Aberrant high frequency neuronal discharge in the brain.
What causes epilepsy?
-Brain damage (stroke, infection..)
-Hereditary
How can we scan for epilepsy?
EEG
PET scan
How does PET scan work and what does it visualise?
Identifies structural abnormalities that can underly root of seizures and the scan works by detecting gamma rays as a result of a clash of positrons emitted by a radioisotope tracer with electrons in the body.
18-fluoro-2-deoxyglucose: Provides info on brain glucose metabolism
11C-flumazenil: Provides information on GABA-A receptor density
There are two types of epileptic sezures…
-generalised (whole brain)
-focal (part of the brain)
Partial (focal) seizures can spread to form secondary generalised seizures
Normal brain activity EEG

Generalised tonic clonic seizure EEG
Split into 4 phases:
1 – normal activity,
2 – onset of the tonic phase with extensive activity (seen physically by contraction of the whole musculature, respiration ceases, defecation/micturition/salivation, face turns blue),
3 – clonic phase with intermittent discharges (a series of violent, synchronous jerks that die out over a few minutes)
4 – post-convulsive coma with minimal activity in 2 all regions (unconsciousness, followed by waking of patient in a confused and often ill feeling state)

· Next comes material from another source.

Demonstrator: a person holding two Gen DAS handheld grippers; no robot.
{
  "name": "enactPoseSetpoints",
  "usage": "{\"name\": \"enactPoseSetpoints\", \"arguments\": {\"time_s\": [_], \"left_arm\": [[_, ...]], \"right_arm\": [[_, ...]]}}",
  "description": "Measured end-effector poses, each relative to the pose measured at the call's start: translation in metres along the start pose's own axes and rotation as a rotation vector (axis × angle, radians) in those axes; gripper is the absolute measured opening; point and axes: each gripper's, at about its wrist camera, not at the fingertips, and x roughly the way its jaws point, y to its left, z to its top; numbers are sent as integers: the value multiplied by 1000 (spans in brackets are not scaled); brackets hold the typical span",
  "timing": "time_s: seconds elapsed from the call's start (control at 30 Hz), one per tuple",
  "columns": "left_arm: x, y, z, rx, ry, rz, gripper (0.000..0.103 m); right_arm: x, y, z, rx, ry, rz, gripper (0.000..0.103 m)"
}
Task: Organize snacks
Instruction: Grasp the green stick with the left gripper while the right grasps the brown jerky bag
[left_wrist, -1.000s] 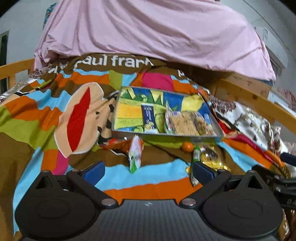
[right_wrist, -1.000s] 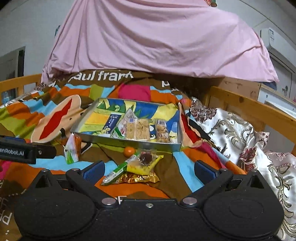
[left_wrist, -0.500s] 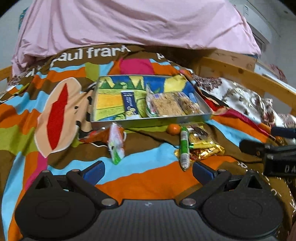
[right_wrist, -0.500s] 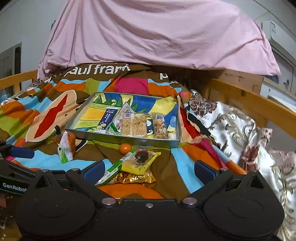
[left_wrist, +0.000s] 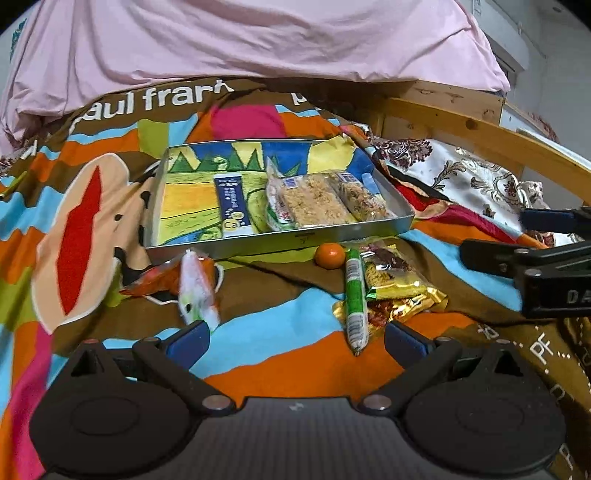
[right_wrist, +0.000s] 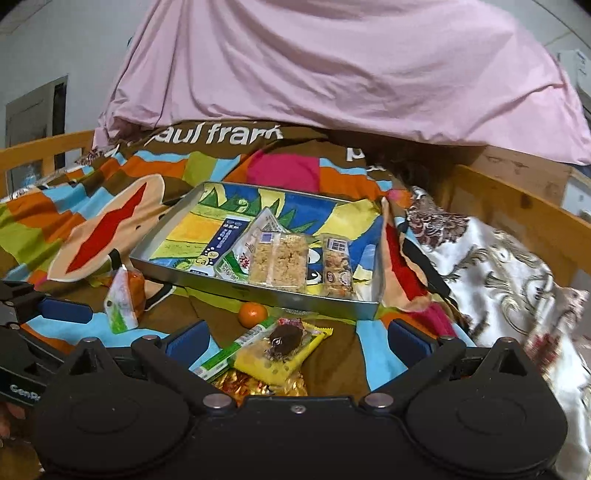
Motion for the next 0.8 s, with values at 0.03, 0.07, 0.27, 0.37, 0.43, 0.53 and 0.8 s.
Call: {"name": "enactPoseSetpoints", "arguments": {"time_s": [0.03, 0.07, 0.27, 0.37, 0.43, 0.53, 0.8], "left_arm": [[3, 0, 1, -8, -2, -10, 103], [7, 1, 1, -16, -1, -18, 103], [36, -4, 6, 10, 54, -30, 103], [48, -9, 10, 63, 59, -30, 103], [55, -10, 12, 83, 62, -37, 103], [66, -12, 16, 111, 75, -50, 103], [82, -23, 19, 191, 74, -93, 102]], "right_arm": [[7, -2, 0, -7, 1, 3, 102], [14, -3, 1, -13, 2, 7, 102], [58, -13, 1, -16, 32, 34, 102], [77, -16, -1, 2, 72, 38, 99], [87, -19, -3, 31, 98, 46, 96], [97, -20, -6, 65, 126, 61, 94], [114, -22, -11, 146, 209, 87, 81]]}}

Generalised absence seizure EEG
Activity is altered across all brain regions, patient ceases physically activity, e.g. halts mid-sentence when speaking, recovery occurs with no aftereffects.
The rhythmicity in EEG recording is likely due to oscillatory feedback between cortex and thalamus, which is dependent upon T-type CaVs.

Partial (focal) seizure EEG
Only activity in the 1st and 3rd lines of the recording is changed with synchronous abnormal discharges in the left frontal and temporal regions.
The effects of a partial (focal) seizure depend upon the brain region affected, these are often due to lesions in the brain and are more common with age.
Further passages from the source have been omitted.